According to the Massachusetts Charter Public School Association, about half of the schools reported having 8,000 applicants for 1,000 open seats. And so with applicants far outnumbering available seats last night, emotions ran high for parents hoping to enroll their children at a charter school, seen as an alternative in a city with too many low-performing schools.
“We definitely do not try to make a big production of it,’’ Clark said at the Roslindale school, where hundreds of parents gathered with the hope of winning seats. “For every person who is ecstatic in here, there are going to be 10 people who are going to be devastated. And if not devastated, upset.’’
The Brooke School was inundated with about 3,000 applications for 228 open seats — a few at the existing campus and the rest at the new site.
The school will open its second kindergarten through eighth-grade school in August, but expansion will start slowly, with only kindergarten, first-, and fifth-grade classes opening next school year.
At the existing school, kindergarten is the only grade with open seats.

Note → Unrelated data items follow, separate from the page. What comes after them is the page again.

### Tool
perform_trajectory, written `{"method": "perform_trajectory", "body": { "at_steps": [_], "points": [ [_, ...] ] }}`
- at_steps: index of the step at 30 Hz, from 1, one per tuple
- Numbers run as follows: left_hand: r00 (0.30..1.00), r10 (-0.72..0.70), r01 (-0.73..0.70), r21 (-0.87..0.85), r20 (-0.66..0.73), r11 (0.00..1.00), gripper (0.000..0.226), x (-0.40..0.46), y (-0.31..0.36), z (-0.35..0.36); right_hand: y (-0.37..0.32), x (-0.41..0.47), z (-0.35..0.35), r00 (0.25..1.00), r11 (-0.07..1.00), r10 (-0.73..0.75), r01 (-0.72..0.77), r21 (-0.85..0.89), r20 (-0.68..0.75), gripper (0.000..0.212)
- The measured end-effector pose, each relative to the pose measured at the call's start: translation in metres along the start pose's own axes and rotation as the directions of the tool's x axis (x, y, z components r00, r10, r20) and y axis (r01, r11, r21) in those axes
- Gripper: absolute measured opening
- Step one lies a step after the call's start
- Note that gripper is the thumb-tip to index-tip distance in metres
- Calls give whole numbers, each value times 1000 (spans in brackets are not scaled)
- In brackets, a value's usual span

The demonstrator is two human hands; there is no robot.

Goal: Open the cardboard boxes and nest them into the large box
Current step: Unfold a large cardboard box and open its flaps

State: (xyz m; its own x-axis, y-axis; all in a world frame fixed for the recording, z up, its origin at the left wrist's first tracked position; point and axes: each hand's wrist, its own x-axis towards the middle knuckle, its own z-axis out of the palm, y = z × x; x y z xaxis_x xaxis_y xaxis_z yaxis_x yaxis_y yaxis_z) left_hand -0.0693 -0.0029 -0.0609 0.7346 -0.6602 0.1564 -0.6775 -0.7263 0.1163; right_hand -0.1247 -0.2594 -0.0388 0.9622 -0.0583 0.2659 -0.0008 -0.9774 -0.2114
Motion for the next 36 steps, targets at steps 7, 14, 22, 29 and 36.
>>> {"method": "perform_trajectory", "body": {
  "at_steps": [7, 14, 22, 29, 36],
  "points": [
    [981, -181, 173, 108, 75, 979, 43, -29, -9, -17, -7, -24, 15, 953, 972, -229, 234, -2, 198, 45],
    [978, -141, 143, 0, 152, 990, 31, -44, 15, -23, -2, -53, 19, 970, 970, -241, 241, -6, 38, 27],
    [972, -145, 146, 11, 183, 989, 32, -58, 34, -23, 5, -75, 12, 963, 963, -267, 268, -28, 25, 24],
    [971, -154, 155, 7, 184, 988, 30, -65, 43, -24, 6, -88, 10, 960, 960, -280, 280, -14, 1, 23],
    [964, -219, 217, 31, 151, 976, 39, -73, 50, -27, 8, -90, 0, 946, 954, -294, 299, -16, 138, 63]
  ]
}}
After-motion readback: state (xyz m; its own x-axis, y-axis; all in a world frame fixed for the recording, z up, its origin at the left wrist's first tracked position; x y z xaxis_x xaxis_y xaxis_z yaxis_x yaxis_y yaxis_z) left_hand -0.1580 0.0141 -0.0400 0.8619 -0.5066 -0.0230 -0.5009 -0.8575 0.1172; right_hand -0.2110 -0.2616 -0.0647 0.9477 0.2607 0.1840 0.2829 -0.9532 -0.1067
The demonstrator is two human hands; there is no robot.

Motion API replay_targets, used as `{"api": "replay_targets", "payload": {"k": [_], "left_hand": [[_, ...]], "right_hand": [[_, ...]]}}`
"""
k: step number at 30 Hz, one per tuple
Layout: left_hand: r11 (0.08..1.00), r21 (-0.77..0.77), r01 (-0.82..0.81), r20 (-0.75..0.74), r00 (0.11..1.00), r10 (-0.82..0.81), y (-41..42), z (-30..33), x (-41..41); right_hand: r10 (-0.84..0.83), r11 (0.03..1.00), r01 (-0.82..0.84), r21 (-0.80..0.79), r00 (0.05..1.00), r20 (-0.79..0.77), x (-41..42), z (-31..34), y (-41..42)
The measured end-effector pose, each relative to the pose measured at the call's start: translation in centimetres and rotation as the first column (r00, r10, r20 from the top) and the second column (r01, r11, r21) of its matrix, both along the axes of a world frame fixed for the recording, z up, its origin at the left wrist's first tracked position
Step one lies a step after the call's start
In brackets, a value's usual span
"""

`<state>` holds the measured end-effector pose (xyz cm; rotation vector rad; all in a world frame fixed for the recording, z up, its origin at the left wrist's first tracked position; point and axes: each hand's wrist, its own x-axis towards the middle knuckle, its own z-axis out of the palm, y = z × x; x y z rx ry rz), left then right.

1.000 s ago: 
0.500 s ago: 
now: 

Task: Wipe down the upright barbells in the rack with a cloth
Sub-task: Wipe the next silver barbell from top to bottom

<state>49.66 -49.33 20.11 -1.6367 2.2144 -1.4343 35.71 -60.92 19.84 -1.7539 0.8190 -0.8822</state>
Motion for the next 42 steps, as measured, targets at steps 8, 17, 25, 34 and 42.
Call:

There is space for 60 kindergartners, but the siblings of enrolled students have filled about half of the seats, Clark said.

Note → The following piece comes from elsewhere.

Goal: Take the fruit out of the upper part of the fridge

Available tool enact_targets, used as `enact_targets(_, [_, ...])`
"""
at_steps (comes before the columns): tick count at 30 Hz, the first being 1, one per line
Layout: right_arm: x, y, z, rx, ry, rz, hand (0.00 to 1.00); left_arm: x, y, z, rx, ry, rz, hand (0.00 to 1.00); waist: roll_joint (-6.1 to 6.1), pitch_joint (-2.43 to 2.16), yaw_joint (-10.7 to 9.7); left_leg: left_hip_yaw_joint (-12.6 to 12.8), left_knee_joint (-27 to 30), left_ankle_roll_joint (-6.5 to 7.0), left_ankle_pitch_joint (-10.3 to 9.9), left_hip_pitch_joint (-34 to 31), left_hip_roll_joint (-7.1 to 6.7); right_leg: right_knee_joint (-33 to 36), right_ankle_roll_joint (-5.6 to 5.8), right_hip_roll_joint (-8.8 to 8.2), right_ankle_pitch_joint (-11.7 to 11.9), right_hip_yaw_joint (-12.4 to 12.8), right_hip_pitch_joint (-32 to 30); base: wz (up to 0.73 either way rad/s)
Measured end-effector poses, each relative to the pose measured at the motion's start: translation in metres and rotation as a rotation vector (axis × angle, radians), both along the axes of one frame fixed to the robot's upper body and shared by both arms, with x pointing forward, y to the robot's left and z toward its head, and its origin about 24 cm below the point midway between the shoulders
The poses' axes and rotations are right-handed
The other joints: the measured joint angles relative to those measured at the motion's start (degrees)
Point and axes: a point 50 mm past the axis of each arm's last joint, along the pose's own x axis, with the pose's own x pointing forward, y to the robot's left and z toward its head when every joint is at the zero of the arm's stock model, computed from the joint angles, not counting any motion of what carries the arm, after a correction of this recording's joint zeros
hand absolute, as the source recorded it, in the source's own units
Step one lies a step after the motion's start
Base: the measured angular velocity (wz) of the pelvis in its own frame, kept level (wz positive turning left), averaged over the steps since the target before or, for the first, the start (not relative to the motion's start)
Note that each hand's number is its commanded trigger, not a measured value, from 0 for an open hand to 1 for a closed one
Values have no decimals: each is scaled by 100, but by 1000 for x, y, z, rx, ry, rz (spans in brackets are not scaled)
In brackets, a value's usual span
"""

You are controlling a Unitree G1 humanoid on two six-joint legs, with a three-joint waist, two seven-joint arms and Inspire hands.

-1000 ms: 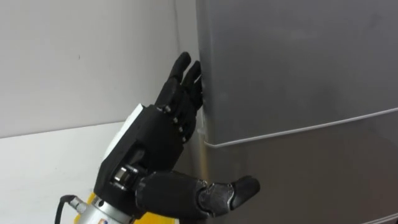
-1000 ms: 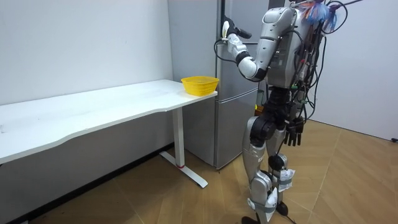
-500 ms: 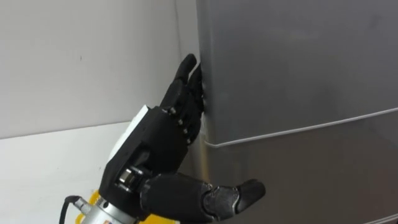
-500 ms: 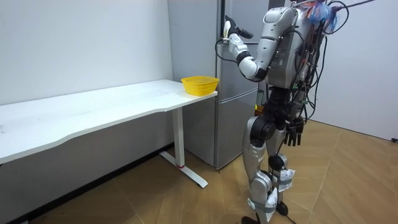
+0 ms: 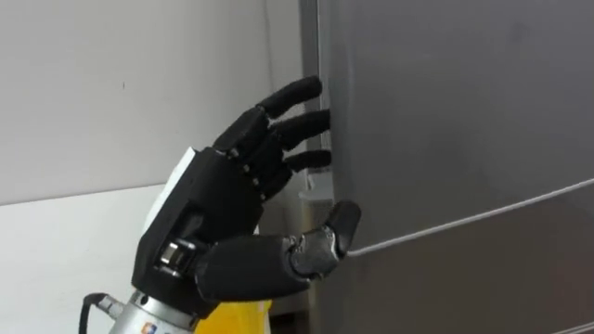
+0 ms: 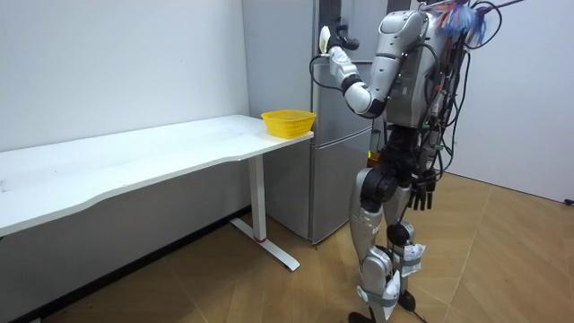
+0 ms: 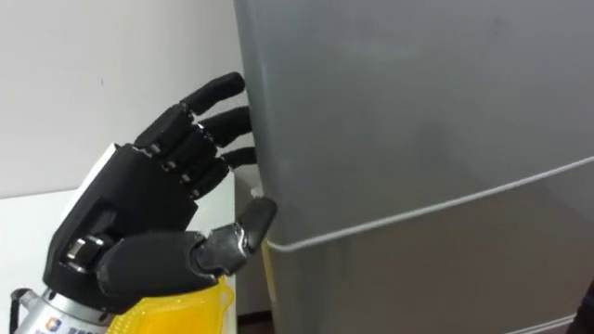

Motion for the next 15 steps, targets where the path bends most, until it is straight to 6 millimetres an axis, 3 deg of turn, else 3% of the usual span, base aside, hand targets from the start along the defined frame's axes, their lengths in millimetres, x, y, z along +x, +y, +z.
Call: enact_targets(15, [0, 0, 0, 4, -1, 0, 0, -4, -9, 0, -14, -9, -92, 0, -29, -13, -5, 127, 4, 0, 0, 38, 9, 26, 6, 11, 16, 107, -18, -3])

Once the seats fill up, students’ names go on a waiting list. Which is why each of the 3,000 slips of paper were pulled from clear plastic boxes, read out loud, and then taped to oversized paper.

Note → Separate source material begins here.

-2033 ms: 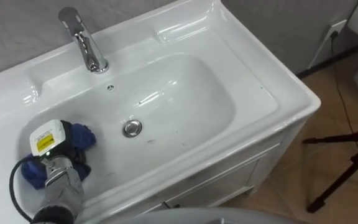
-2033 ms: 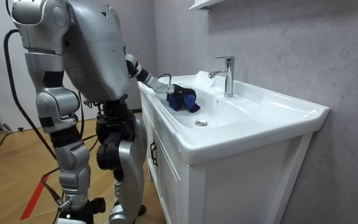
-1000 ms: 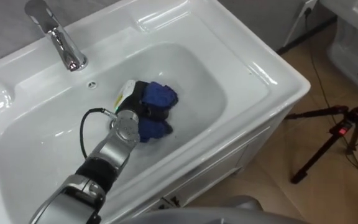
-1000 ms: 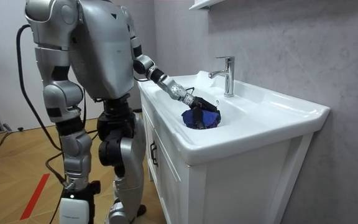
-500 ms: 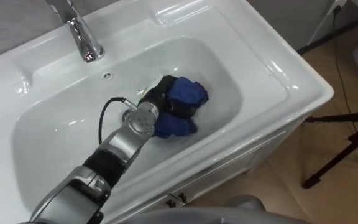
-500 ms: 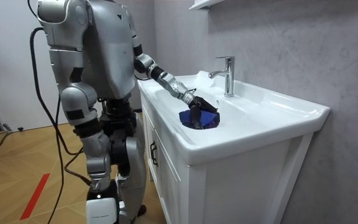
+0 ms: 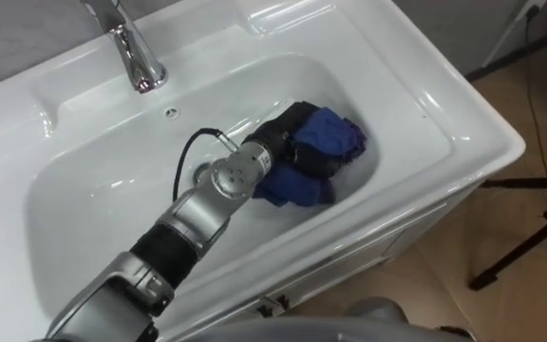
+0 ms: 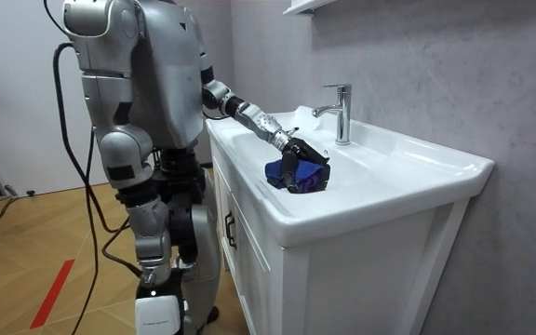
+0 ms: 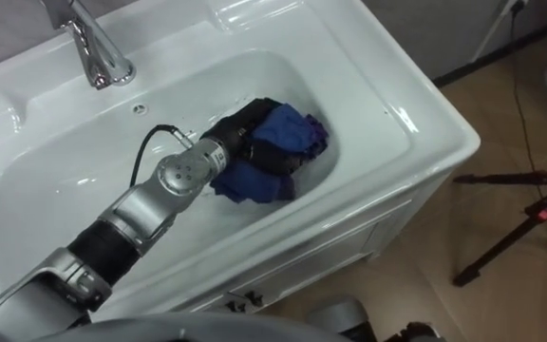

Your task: Wipe basin

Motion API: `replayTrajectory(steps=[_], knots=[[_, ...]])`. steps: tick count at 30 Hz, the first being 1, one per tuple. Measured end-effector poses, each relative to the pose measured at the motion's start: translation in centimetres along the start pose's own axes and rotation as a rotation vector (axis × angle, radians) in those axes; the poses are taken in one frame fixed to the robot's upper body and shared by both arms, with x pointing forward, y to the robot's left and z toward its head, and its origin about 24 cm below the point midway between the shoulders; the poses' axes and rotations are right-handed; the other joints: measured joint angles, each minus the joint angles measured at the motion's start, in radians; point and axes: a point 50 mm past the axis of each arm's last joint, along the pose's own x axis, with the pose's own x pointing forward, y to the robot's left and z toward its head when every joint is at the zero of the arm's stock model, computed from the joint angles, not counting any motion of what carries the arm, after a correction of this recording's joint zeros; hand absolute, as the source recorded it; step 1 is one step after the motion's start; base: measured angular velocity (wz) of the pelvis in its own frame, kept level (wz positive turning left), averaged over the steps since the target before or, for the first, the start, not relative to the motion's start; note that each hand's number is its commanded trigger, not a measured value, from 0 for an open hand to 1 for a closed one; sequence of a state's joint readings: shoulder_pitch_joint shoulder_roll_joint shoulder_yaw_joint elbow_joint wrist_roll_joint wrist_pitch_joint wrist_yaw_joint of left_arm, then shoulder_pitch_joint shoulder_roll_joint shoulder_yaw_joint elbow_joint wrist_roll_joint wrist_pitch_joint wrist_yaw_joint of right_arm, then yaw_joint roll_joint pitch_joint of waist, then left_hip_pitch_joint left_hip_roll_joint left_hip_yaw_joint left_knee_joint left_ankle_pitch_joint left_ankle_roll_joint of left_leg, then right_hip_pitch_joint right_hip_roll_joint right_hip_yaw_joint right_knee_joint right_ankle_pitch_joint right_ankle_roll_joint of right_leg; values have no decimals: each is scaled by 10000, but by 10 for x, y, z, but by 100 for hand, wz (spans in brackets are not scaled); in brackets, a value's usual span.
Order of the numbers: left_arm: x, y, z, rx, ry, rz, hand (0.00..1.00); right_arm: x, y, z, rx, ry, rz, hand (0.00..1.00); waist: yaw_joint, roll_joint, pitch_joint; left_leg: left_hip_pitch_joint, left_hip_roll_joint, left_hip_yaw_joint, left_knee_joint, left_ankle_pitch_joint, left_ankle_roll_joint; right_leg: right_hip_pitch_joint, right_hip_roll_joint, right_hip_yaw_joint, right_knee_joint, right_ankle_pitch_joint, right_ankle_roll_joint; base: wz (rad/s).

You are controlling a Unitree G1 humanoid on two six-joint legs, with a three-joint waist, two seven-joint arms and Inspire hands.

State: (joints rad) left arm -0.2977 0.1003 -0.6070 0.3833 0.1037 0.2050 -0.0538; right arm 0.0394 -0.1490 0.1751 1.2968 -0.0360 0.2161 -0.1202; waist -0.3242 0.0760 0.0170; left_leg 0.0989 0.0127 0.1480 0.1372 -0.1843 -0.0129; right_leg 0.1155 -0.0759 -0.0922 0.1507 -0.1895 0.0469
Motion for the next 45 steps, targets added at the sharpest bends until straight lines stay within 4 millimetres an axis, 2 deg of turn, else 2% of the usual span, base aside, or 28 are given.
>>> replayTrajectory(steps=[8,11,12,15,18,19,21,24,27,29,32,35,37,38,39,40,45], knots=[[-3,-4,-3,1006,84,56,100,0,2,-13,-18,326,49,0,28,-67,28,164,-5,51,-5,7,13,63,-2,21,-26,-24,25,-2],[-7,-7,-16,1289,387,125,100,0,2,-14,-119,362,46,0,121,-115,30,244,-7,106,-10,7,14,80,1,125,-17,-44,21,-9],[-10,-8,-22,1433,569,154,100,0,2,-14,-171,370,27,0,263,-147,41,294,-6,156,-12,7,14,79,8,212,3,-50,17,-17],[-18,-10,-43,1322,1184,251,100,0,1,-16,-226,343,2,0,557,-309,47,384,-5,237,-15,7,14,104,16,354,4,-74,18,-12],[-25,-9,-55,1187,1483,447,100,0,3,-15,-210,431,27,0,667,-576,19,393,-5,226,-15,7,14,134,22,348,7,-77,19,1],[-27,-8,-60,1196,1577,531,100,0,3,-15,-115,422,29,0,760,-675,43,473,-4,237,-30,7,13,221,26,367,13,-77,18,0],[-30,-7,-68,1188,1741,684,100,0,2,-14,56,379,-19,0,849,-756,23,516,-1,301,-45,5,11,282,29,393,4,-78,20,-5],[-34,-2,-81,1036,2060,1080,100,0,0,-12,224,345,-206,0,954,-741,8,547,1,299,-57,5,12,260,39,395,7,-77,19,-1],[-40,2,-94,1002,2532,1515,100,0,0,-19,134,493,-253,0,1171,-697,-20,645,24,305,-68,5,12,317,67,439,27,-83,4,-3],[-44,6,-103,837,2848,1917,100,0,0,-21,140,538,-285,0,1176,-674,-33,668,35,302,-69,5,11,339,79,441,36,-94,-16,0],[-57,16,-121,988,3540,2755,100,0,-1,-27,408,713,-343,0,1314,-689,-47,809,82,452,-99,3,8,420,140,581,53,-116,-54,-16],[-86,36,-151,1796,4808,4235,100,0,-5,-32,723,904,-464,0,1414,-706,-136,892,241,600,-115,-78,-122,409,317,737,33,-112,-145,-17],[-113,56,-173,3233,5832,5244,100,0,-6,-36,724,1112,-504,0,1528,-714,-227,947,371,635,-129,-124,-198,416,448,808,24,-58,-234,-11],[-119,59,-177,3628,6053,5422,100,0,-7,-38,755,1200,-538,0,1613,-686,-248,995,398,679,-155,-125,-208,424,481,869,25,-43,-259,-21],[-130,61,-185,4288,6456,5652,100,0,-10,-41,800,1283,-610,0,1691,-619,-319,1067,444,733,-198,-135,-243,451,531,916,34,-23,-290,-17],[-138,61,-189,4993,6750,5769,100,0,-11,-43,1022,1348,-650,0,1693,-579,-355,1113,464,744,-194,-130,-260,502,551,918,60,-11,-309,-10],[-146,54,-194,7621,7163,5237,100,1,-20,-43,1544,1330,-792,0,1705,-490,-353,1254,537,735,-193,-103,-327,589,616,941,19,-2,-382,-4]])
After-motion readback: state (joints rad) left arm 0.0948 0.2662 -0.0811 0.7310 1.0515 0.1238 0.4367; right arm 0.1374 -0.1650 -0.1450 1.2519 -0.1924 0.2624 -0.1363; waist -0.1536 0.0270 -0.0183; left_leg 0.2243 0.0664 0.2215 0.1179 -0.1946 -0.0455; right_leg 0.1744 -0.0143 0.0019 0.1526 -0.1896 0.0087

“You feel this knot in your stomach. You’re just waiting for that next card to be the one when they say it’s the last one for a guaranteed spot,’’ said Gandhy Sanchez of Dorchester, as she and her 5-year-old daughter, Amerie, left the gymnasium.
And after Amerie’s name was not called, Sanchez said: “I want to apologize to her. With the education issues going on now, charter schools are basically the best opportunity for kids.’’
Charter schools, authorized under the 1993 Education Reform Act, are tuition-free public schools, created through a contract or charter with the state that authorizes the school and allows it to operate with more autonomy than a traditional school.
This year, 63 charter schools enrolled more than 27,000 students, about 20 percent of which are in Boston.
But a new state law was passed last year allowing school districts with the lowest scores on standardized tests to have significantly more charter school seats.
The state Board of Education last month approved 16 new charter schools. The vote added more than 7,000 charter school seats to districts statewide; about 70 percent of those seats will be in Boston.
And while the new schools mean there are more chances for children to enroll at a charter school, there are not nearly enough seats to meet demand, according to the association.
At MATCH Community Day Charter Public School, for example, more than 450 applied for 100 open seats at the school, which is still looking for a location.
The school, which will focus on educating students still learning English, will serve pre-kindergarten and second-graders next year when it opens but plans to expand to 700 students, kindergarten through 12th grade.
“Frankly, I look forward to the day when we don’t have to do a lottery and parents can choose whatever school is in their neighborhood,’’ principal Kate Carpenter Bernier said in a phone interview last night, occasionally interrupted by parents as they left.
“Congratulations. Thanks so much for coming,’’ she said to those on the list. For those who didn’t make it, there were words of comfort: “Don’t get discouraged,’’ and apply again next year.